▶ **To do**
Read through the lines below and copy the ones holding the string "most".

================

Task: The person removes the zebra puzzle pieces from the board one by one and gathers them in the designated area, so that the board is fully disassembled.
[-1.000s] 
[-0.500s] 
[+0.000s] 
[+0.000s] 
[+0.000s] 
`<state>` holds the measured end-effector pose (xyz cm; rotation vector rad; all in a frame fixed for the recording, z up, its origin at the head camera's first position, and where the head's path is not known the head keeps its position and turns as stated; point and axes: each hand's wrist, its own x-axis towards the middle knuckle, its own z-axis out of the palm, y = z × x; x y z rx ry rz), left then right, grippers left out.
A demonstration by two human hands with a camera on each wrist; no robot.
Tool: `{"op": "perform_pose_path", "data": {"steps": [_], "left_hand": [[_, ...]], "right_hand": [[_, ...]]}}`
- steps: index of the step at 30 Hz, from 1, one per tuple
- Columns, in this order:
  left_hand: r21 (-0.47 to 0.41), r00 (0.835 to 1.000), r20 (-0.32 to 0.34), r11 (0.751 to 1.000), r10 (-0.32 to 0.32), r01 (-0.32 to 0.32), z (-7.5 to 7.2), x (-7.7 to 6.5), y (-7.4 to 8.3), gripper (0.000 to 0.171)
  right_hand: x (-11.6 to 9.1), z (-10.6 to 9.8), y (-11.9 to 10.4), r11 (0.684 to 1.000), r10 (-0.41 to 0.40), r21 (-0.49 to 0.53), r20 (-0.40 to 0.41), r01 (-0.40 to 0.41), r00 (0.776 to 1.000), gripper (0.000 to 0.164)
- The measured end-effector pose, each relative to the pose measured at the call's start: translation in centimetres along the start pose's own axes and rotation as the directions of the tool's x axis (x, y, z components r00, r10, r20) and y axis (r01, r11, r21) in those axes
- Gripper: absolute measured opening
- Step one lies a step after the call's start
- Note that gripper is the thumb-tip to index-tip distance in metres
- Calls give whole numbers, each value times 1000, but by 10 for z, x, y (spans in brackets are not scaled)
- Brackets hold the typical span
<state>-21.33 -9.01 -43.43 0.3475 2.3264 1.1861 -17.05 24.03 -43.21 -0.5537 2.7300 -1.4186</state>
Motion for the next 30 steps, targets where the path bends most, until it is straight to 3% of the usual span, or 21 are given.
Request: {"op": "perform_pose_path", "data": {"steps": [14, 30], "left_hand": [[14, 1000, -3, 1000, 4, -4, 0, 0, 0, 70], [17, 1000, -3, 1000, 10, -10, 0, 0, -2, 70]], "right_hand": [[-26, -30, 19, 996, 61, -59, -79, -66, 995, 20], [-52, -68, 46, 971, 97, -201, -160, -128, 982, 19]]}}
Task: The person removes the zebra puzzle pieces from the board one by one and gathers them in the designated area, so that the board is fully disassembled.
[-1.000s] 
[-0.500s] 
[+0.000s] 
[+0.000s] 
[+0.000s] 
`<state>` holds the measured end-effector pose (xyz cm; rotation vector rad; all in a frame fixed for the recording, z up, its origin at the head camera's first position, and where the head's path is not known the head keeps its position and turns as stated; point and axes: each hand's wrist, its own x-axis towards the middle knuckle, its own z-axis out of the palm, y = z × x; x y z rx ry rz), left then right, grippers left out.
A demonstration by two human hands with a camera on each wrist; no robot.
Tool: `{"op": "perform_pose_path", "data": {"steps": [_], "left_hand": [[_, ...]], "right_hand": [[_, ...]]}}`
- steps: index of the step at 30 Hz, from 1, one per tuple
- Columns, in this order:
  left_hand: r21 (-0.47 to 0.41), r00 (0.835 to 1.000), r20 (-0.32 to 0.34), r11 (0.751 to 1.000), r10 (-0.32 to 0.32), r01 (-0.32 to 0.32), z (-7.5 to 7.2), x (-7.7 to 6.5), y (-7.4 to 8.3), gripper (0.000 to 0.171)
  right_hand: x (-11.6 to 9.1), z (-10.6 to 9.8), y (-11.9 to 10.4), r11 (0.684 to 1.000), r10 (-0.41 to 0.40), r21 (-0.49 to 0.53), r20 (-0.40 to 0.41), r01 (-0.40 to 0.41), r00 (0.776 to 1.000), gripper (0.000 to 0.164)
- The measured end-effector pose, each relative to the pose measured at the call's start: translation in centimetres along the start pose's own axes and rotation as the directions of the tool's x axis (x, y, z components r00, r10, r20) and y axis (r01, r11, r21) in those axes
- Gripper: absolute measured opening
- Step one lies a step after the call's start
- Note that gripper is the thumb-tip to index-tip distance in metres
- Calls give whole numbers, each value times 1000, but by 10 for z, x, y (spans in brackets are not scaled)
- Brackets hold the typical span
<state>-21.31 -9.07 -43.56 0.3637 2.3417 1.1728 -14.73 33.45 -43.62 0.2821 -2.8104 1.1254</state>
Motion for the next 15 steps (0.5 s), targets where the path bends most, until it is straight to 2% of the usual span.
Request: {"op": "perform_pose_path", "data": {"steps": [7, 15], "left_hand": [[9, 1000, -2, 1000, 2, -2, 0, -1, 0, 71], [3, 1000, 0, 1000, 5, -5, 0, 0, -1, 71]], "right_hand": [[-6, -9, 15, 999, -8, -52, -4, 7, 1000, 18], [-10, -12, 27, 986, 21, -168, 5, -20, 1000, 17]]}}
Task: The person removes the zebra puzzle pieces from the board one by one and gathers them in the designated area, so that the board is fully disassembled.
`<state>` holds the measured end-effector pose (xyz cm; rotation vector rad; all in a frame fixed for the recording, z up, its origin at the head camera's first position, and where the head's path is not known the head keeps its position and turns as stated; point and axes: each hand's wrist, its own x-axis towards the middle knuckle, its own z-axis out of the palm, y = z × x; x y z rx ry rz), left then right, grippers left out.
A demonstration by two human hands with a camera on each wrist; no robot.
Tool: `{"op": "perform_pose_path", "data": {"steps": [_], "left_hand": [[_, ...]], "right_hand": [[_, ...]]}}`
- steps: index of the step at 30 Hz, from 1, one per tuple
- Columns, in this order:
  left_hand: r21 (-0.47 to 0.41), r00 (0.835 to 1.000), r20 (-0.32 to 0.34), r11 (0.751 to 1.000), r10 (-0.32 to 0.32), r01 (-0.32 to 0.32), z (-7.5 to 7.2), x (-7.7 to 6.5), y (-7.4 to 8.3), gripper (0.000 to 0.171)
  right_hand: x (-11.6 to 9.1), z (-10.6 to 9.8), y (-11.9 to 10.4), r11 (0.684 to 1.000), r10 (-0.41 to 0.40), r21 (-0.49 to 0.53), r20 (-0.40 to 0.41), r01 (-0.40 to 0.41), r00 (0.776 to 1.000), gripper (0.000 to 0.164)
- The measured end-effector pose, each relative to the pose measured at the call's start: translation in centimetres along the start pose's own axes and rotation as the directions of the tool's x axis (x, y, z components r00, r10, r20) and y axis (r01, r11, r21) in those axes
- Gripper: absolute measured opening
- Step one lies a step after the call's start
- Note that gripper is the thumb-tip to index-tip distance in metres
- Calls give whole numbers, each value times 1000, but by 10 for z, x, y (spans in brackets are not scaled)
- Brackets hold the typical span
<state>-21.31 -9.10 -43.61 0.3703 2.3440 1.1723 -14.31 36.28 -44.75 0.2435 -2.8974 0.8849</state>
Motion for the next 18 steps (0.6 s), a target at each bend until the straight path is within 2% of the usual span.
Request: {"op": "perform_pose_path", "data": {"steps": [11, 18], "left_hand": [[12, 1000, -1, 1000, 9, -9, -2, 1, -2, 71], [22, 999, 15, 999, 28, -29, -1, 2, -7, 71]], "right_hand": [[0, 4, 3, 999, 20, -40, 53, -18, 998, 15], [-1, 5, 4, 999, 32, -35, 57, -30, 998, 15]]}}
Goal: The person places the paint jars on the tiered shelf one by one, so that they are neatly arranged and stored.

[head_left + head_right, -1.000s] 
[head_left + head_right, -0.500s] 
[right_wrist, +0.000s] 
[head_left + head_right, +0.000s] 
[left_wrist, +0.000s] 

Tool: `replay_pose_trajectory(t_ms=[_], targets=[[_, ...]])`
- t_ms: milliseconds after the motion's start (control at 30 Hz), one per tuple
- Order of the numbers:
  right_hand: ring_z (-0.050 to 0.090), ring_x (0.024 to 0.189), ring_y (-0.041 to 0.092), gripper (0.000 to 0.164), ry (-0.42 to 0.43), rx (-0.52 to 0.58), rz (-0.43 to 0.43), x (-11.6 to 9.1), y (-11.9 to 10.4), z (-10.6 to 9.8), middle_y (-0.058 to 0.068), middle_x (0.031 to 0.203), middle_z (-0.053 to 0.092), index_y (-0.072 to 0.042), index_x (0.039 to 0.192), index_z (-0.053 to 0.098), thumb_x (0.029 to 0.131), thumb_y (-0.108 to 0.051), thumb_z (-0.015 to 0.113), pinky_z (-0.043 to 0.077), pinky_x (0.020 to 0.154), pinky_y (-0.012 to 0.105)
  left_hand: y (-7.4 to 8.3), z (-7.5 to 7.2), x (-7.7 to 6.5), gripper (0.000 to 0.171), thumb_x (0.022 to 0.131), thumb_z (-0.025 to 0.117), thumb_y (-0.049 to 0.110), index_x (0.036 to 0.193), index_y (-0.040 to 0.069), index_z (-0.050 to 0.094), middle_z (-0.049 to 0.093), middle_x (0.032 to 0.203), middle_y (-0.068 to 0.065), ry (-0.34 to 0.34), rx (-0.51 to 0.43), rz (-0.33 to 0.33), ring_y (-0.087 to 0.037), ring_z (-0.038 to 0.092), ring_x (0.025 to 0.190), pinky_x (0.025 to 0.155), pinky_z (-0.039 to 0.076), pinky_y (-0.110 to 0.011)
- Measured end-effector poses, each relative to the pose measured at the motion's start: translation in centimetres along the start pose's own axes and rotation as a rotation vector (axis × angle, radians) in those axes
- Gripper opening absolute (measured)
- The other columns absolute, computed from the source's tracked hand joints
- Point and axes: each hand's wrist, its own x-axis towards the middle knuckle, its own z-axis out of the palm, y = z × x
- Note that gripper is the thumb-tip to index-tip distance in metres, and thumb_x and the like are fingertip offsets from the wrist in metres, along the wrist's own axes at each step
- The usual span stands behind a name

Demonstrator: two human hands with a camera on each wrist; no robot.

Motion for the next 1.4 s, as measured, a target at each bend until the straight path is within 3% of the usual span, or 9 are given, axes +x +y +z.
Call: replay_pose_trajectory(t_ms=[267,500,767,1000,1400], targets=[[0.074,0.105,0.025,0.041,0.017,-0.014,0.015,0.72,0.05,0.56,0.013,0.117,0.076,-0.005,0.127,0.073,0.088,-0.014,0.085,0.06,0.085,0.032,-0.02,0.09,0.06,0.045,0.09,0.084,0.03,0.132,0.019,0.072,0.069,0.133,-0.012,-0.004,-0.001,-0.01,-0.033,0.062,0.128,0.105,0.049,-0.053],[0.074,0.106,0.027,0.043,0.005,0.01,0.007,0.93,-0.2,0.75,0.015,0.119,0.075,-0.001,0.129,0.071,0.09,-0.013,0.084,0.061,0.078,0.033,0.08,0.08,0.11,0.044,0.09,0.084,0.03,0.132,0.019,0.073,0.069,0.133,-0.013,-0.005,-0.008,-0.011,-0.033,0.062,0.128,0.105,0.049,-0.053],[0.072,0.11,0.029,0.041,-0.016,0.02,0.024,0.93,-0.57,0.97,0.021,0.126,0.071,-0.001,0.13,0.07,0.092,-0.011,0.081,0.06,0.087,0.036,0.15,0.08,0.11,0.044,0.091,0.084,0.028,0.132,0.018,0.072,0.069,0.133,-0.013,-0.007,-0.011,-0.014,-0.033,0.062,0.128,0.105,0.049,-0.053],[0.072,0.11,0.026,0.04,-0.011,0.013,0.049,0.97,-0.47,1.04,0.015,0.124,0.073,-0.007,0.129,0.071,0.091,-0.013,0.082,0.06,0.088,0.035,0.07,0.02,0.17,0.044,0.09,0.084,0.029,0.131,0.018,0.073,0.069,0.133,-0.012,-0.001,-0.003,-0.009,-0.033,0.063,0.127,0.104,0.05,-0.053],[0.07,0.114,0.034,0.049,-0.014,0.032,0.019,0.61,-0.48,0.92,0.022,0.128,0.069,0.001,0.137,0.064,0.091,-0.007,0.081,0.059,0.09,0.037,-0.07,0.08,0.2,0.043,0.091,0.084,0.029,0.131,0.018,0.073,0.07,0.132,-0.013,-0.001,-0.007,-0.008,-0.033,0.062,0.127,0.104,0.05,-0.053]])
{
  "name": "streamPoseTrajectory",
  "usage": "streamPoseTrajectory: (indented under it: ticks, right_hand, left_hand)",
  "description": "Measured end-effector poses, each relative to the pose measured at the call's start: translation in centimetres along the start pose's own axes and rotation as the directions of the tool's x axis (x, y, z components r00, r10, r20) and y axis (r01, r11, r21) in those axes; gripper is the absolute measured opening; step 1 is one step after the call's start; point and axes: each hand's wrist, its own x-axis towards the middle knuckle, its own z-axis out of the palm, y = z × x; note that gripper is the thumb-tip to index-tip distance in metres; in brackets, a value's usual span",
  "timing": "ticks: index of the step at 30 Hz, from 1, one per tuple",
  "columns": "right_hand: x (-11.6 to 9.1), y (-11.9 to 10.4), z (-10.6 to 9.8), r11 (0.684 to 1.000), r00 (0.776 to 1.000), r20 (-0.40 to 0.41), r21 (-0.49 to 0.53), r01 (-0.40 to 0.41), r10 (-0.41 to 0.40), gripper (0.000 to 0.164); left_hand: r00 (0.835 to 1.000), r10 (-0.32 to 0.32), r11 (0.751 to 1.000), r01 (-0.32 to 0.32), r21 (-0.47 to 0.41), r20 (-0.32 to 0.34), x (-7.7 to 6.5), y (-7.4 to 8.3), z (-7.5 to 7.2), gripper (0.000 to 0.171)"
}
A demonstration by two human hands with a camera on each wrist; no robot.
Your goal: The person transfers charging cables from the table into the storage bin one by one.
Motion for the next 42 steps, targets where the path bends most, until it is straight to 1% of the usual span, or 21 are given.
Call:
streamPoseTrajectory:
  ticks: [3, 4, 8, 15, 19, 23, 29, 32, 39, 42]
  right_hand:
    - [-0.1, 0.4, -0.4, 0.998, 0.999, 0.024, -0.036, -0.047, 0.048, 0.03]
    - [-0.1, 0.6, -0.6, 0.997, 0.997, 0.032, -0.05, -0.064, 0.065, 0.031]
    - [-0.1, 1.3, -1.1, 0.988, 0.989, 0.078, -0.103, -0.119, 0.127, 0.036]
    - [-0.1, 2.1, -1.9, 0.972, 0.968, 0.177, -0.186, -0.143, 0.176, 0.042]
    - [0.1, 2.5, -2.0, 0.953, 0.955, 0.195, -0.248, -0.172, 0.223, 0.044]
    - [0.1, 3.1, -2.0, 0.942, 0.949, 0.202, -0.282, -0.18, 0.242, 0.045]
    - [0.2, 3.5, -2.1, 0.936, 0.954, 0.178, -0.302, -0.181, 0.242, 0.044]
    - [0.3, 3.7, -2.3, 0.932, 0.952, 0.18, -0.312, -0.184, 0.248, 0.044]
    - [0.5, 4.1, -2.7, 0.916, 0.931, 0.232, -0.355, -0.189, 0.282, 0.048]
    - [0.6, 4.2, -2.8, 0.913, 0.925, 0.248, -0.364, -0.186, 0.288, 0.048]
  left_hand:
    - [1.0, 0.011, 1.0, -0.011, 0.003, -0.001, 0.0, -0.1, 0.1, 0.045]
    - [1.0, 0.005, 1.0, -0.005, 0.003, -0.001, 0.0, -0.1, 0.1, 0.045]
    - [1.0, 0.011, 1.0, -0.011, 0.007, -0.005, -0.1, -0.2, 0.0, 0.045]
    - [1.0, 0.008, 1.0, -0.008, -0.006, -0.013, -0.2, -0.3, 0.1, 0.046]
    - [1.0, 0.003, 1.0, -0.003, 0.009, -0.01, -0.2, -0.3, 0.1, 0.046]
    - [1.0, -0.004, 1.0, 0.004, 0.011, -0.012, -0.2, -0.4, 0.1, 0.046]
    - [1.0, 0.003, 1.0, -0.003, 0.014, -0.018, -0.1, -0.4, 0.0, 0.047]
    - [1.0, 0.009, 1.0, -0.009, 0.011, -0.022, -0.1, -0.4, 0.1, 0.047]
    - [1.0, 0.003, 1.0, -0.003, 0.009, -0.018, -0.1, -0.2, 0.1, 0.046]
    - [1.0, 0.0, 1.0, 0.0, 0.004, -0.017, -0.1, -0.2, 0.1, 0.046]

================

▶ **Your response**
Motion for the next 30 steps, targets where the path bends most, until it is straight to 3% of the usual span, or 21 are given.
Motion for the next 15 steps (0.5 s), targets where the path bends most, until it is straight to 2% of the usual span.
Motion for the next 42 steps, targets where the path bends most, until it is straight to 1% of the usual span, or 21 are given.

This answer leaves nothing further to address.